**Data for analysis**
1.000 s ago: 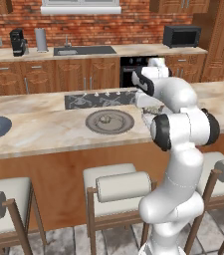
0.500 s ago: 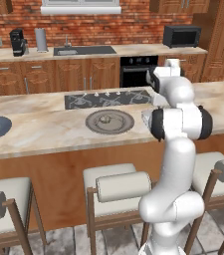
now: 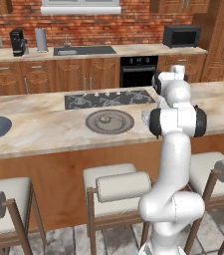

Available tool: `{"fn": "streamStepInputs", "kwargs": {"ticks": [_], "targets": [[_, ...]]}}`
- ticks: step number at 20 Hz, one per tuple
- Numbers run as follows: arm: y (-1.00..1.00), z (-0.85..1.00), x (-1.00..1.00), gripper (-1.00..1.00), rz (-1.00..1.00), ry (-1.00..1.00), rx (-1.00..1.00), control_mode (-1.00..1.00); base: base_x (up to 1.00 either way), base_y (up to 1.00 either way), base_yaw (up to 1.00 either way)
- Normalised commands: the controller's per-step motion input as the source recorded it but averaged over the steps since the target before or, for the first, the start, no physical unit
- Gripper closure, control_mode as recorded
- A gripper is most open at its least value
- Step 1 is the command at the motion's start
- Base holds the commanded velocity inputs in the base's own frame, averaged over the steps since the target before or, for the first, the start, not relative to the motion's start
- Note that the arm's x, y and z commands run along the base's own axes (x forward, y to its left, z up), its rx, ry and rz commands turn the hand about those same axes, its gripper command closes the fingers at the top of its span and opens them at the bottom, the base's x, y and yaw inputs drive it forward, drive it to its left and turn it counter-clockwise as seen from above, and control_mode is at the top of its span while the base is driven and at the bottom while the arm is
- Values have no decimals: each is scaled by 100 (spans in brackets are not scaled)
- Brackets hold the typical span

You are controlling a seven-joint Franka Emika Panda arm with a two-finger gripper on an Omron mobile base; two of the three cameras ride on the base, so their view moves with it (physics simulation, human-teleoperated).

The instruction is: Place two dumplings into each of the tupperware containers and then place the containers in the fridge.

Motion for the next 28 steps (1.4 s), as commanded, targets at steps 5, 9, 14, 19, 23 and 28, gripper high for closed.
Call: {"fn": "streamStepInputs", "kwargs": {"ticks": [5, 9, 14, 19, 23, 28], "targets": [[0, -29, 4, 100, 0, 0, 0, -100, 0, 0, 0], [0, -23, 0, 100, 0, 0, 0, -100, 0, 0, 0], [0, -7, 0, -100, 0, 1, 0, -100, 0, 0, 0], [0, 0, 0, -100, 0, 0, 0, -100, 0, 0, 0], [0, 1, 0, -100, 0, 0, 0, -100, 0, 0, 0], [0, 5, 0, -100, 0, -11, 0, -100, 0, 0, 0]]}}
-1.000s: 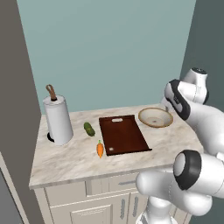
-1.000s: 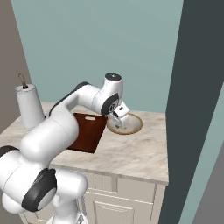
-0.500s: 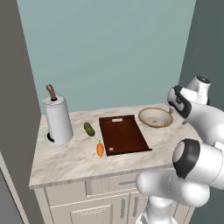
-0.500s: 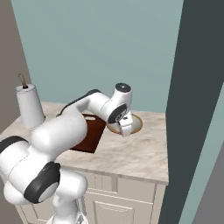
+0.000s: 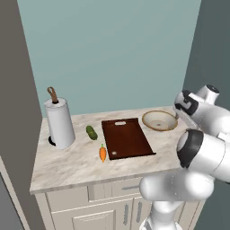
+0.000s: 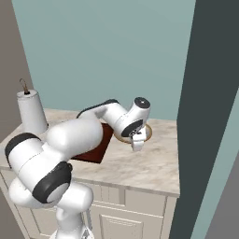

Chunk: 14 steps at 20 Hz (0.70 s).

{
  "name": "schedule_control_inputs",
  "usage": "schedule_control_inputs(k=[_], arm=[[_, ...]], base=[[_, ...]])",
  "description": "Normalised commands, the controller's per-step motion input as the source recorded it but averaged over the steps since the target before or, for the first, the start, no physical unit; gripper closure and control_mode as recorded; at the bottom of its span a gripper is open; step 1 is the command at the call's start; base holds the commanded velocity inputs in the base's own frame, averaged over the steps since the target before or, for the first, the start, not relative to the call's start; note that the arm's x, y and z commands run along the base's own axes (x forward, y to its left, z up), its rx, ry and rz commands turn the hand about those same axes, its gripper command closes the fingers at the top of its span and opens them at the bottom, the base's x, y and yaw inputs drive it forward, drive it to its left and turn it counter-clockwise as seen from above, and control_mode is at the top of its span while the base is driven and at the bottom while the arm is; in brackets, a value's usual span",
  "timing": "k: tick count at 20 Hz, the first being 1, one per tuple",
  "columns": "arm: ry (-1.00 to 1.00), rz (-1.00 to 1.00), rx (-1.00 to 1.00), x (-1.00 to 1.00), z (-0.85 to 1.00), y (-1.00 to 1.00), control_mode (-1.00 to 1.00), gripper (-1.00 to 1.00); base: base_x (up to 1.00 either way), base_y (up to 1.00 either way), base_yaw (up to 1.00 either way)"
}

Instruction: Place the two vegetables and bowl onto the tray for setting up a vegetable dip station.

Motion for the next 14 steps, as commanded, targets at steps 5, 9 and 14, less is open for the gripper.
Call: schedule_control_inputs(k=[5,9,14], arm=[[0.0,0.0,0.02,0.23,-0.26,-0.06,-1.0,-1.0],[0.0,0.0,0.0,0.27,-0.25,-0.06,-1.0,-1.0],[0.0,0.0,0.0,0.26,-0.24,-0.08,-1.0,-1.0]], base=[[0.0,0.0,0.0],[0.0,0.0,0.0],[0.0,0.0,0.0]])
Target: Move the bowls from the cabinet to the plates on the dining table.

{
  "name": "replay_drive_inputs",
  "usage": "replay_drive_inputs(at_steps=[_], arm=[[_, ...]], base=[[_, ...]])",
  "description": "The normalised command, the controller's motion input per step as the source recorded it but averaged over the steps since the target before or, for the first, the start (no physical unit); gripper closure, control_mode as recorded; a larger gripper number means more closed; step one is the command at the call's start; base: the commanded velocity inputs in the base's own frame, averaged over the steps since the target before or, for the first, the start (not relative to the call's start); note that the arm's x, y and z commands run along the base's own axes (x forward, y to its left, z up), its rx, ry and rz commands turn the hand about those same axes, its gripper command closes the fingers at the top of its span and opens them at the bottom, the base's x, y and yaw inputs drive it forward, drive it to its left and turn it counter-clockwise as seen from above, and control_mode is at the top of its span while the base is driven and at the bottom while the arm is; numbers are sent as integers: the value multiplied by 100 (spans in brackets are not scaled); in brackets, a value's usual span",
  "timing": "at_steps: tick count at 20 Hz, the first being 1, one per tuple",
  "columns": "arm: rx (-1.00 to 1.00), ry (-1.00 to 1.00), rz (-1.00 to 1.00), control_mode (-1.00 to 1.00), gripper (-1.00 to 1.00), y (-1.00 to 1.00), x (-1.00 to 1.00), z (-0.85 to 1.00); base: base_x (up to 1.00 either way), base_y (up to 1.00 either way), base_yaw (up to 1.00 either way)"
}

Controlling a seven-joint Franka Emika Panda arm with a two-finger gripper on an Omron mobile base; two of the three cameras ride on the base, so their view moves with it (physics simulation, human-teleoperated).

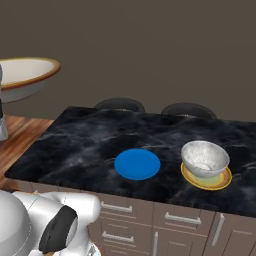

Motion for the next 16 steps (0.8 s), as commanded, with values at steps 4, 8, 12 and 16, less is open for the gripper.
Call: replay_drive_inputs(at_steps=[4,8,12,16], arm=[[0,0,0,100,100,0,0,0],[0,0,0,100,100,0,0,0],[0,0,0,100,100,0,0,0],[0,0,0,100,100,0,0,0]], base=[[62,0,0],[52,0,-2],[40,0,0],[22,-1,4]])
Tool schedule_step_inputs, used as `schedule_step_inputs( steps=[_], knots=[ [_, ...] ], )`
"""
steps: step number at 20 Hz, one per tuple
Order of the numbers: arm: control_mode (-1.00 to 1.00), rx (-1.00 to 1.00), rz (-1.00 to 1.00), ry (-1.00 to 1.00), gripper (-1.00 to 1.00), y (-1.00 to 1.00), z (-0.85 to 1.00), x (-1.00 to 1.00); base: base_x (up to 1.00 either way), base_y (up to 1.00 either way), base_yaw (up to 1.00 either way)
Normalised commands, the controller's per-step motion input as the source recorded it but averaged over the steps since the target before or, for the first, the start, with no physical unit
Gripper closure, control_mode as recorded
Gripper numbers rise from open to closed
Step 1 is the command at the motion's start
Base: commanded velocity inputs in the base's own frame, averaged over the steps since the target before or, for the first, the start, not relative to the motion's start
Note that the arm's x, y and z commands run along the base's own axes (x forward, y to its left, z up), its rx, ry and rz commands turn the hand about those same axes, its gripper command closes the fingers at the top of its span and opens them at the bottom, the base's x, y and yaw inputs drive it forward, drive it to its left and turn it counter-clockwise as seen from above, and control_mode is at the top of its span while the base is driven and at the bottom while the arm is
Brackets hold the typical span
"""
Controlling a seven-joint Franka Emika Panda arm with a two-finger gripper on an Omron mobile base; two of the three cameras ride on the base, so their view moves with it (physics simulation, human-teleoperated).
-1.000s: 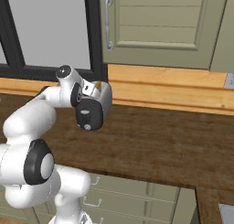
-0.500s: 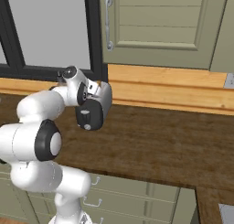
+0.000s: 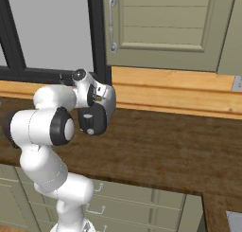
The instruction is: Start the toaster. Once the lever pops up, take the bread to the plate on the dining counter.
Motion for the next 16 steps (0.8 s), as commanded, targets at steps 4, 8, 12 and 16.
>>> schedule_step_inputs(
  steps=[4, 8, 12, 16],
  knots=[
    [-1.00, 0.00, 0.00, 0.00, -1.00, 0.00, -0.22, 0.58, 0.00, 0.00, 0.00],
    [-1.00, 0.00, 0.00, 0.00, -1.00, 0.00, -0.22, 0.60, 0.00, 0.00, 0.00],
    [-1.00, 0.00, 0.00, 0.00, -1.00, 0.00, -0.21, 0.53, 0.00, 0.00, 0.00],
    [-1.00, 0.00, 0.00, 0.00, 1.00, 0.00, -0.28, 0.36, 0.00, 0.00, 0.00]
  ],
)
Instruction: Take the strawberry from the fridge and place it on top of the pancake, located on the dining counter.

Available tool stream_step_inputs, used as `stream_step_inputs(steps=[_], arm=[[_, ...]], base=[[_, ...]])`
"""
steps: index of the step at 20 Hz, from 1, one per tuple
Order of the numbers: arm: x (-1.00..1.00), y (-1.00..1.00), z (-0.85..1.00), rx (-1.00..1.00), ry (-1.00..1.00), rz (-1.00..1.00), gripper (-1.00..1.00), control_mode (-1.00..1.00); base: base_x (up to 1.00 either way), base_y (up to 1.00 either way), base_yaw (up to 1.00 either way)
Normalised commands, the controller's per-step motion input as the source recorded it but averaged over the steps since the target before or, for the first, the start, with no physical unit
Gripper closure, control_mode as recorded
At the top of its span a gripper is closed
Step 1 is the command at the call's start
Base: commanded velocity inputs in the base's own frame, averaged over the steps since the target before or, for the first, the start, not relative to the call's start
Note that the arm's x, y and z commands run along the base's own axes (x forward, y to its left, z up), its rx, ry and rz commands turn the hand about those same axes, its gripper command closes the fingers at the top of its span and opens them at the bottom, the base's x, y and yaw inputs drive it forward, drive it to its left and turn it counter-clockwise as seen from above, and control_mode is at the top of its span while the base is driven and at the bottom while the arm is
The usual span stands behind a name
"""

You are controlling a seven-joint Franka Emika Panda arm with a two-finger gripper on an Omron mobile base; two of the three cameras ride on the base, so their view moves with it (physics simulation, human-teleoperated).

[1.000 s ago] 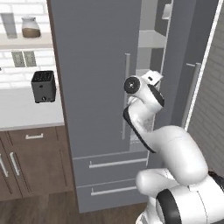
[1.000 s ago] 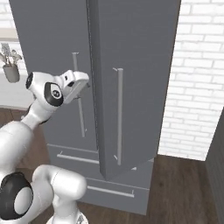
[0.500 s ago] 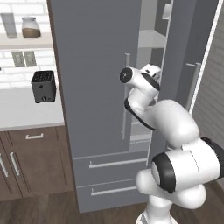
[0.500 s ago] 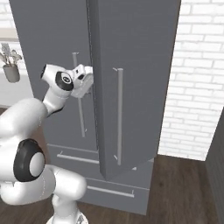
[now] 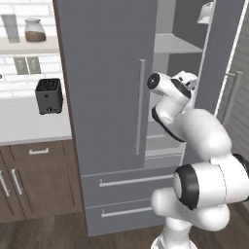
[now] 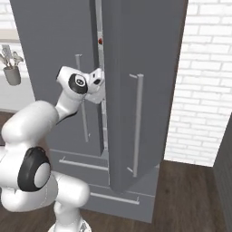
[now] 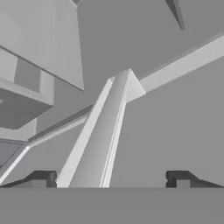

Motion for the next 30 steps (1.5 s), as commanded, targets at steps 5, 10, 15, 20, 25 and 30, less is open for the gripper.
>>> stream_step_inputs(steps=[5, 10, 15, 20, 25, 30], arm=[[-0.37, -1.00, 0.02, 0.02, 0.00, -0.15, -1.00, -1.00], [-0.02, -1.00, 0.21, 0.07, 0.00, -0.13, -1.00, -1.00], [0.00, -0.93, 0.20, 0.06, -0.02, -0.07, -1.00, -1.00], [0.00, -0.79, 0.07, 0.09, -0.11, -0.01, -1.00, -1.00], [-0.47, 0.23, 0.00, 0.07, -0.18, 0.00, -1.00, -1.00], [-0.14, 1.00, 0.00, 0.01, -0.06, 0.10, -1.00, -1.00]], base=[[0.00, 0.00, 0.00], [0.00, 0.00, 0.00], [0.00, 0.00, 0.00], [0.00, 0.00, 0.00], [0.00, 0.00, 0.00], [0.00, 0.00, 0.00]])
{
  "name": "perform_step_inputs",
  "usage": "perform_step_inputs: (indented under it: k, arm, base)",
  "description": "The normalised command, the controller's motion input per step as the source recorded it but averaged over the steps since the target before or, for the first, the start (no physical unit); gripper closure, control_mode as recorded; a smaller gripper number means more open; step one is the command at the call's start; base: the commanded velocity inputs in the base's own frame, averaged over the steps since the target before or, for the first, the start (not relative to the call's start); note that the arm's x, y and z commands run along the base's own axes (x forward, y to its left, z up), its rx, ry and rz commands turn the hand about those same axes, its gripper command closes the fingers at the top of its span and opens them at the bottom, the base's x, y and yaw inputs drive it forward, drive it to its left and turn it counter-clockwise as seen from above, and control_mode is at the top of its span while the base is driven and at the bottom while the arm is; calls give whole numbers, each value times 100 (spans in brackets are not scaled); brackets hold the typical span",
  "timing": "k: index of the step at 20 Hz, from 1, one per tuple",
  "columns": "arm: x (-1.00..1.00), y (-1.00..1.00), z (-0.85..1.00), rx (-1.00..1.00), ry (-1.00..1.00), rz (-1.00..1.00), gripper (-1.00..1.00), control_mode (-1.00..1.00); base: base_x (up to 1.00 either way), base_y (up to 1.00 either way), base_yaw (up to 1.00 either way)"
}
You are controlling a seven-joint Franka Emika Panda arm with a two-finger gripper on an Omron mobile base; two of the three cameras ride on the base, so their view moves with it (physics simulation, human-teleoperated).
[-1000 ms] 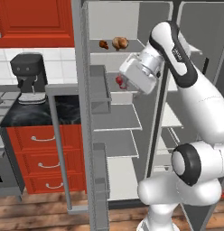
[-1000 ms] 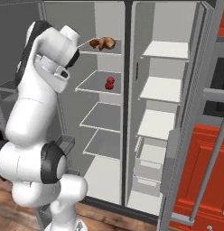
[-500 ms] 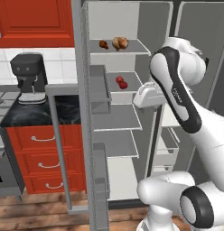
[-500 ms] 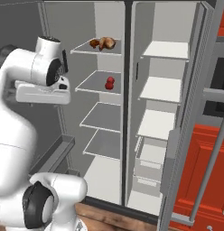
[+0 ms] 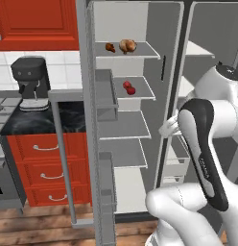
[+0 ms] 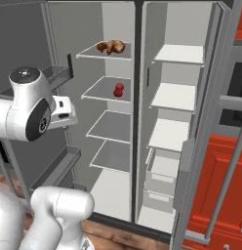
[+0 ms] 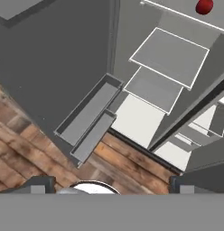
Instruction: Gather the bell pepper and tomato from the fridge and place them on a tray on the dining counter. Then gather the chicken drumsticks from the fridge and place them on the other tray.
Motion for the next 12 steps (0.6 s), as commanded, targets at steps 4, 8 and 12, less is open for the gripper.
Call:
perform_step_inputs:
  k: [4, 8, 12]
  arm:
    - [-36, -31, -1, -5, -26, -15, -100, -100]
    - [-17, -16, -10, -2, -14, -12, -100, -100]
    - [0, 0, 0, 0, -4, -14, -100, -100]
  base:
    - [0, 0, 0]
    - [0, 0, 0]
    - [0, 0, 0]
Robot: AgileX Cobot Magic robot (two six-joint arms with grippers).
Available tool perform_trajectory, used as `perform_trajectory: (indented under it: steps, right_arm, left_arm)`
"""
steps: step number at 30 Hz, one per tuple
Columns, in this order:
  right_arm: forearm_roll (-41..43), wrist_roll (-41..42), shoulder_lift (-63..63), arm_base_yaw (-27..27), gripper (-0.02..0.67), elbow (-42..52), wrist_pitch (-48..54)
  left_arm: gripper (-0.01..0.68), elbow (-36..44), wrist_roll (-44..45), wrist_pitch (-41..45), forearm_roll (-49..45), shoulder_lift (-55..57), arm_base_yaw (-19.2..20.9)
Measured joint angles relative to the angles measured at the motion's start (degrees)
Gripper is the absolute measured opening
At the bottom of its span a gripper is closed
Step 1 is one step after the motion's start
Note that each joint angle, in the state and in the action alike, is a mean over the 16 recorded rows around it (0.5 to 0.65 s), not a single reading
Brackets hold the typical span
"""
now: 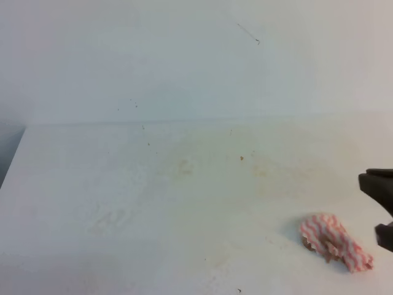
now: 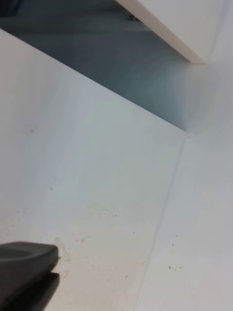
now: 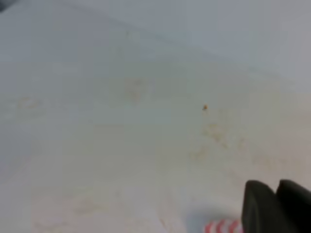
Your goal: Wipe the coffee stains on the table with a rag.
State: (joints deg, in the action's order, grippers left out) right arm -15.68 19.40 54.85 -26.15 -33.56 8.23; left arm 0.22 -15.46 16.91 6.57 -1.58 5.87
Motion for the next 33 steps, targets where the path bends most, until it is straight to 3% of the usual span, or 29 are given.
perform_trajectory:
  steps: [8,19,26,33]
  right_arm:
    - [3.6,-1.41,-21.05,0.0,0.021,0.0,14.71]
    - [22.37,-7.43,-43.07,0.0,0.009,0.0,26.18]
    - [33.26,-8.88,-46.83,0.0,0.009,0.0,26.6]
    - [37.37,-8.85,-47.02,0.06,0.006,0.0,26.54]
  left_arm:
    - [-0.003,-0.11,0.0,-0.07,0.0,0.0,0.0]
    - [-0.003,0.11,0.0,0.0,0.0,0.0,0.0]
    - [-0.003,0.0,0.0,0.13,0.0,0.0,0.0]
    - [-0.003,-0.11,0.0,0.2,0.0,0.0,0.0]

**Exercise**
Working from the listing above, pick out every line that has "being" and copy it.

**Your response**
  "timing": "k: tick count at 20 Hz, the first being 1, one per tuple",
  "timing": "at_steps: tick count at 20 Hz, the first being 1, one per tuple",

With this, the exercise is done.